REQUIRED ACTION: A complete answer lists every line of the material where the string "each" occurs.

┌─ DATA SEGMENT

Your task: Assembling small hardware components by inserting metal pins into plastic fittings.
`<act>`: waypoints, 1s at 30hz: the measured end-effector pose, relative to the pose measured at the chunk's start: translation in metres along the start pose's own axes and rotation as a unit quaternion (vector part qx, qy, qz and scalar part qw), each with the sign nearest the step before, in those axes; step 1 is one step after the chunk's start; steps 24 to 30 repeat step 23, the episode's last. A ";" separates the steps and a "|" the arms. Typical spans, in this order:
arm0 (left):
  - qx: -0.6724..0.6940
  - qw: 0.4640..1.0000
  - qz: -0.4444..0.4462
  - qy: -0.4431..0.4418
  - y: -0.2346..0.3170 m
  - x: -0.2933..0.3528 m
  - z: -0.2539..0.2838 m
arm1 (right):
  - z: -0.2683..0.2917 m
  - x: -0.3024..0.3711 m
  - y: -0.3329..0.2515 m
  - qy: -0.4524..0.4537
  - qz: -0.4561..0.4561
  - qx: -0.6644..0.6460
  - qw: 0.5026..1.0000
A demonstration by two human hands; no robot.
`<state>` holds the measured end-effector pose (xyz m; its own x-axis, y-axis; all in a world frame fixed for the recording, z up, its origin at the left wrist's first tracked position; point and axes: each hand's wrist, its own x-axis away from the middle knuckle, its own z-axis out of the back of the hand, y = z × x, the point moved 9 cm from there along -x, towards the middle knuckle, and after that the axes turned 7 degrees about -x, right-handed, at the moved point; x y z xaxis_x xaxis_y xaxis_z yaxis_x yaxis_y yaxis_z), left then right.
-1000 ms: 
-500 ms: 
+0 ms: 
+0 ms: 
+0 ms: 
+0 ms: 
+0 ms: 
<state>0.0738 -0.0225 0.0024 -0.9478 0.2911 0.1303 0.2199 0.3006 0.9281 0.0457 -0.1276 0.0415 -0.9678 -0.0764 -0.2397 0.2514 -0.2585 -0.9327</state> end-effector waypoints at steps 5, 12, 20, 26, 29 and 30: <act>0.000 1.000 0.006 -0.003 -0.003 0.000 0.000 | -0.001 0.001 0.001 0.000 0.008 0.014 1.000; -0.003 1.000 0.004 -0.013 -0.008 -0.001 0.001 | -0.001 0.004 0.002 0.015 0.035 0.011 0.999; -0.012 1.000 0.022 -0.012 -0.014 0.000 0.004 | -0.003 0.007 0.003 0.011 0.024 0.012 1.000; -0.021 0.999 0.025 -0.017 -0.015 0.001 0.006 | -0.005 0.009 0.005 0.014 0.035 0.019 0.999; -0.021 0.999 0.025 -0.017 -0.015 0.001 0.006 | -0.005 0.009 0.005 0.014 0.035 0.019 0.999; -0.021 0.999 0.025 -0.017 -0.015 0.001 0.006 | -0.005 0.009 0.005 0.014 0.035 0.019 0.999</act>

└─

ANSWER FOR THIS EXERCISE:
`<act>`: waypoints, 1s at 30hz: the measured end-effector pose, relative to the pose measured at the chunk's start: translation in metres along the start pose's own axes and rotation as a unit quaternion (vector part qx, qy, qz and scalar part qw), each with the sign nearest the step before, in those axes; step 1 is one step after the chunk's start; steps 24 to 30 repeat step 23, the episode's last. A ";" separates the steps and a "|" the arms. Typical spans, in this order:
`<state>` holds the measured end-effector pose (xyz m; its own x-axis, y-axis; all in a world frame fixed for the recording, z up, its origin at the left wrist's first tracked position; point and axes: each hand's wrist, its own x-axis away from the middle knuckle, its own z-axis out of the back of the hand, y = z × x, the point moved 9 cm from there along -x, towards the middle knuckle, and after that the axes turned 7 degrees about -x, right-handed, at the moved point; x y z xaxis_x xaxis_y xaxis_z yaxis_x yaxis_y yaxis_z), left then right.

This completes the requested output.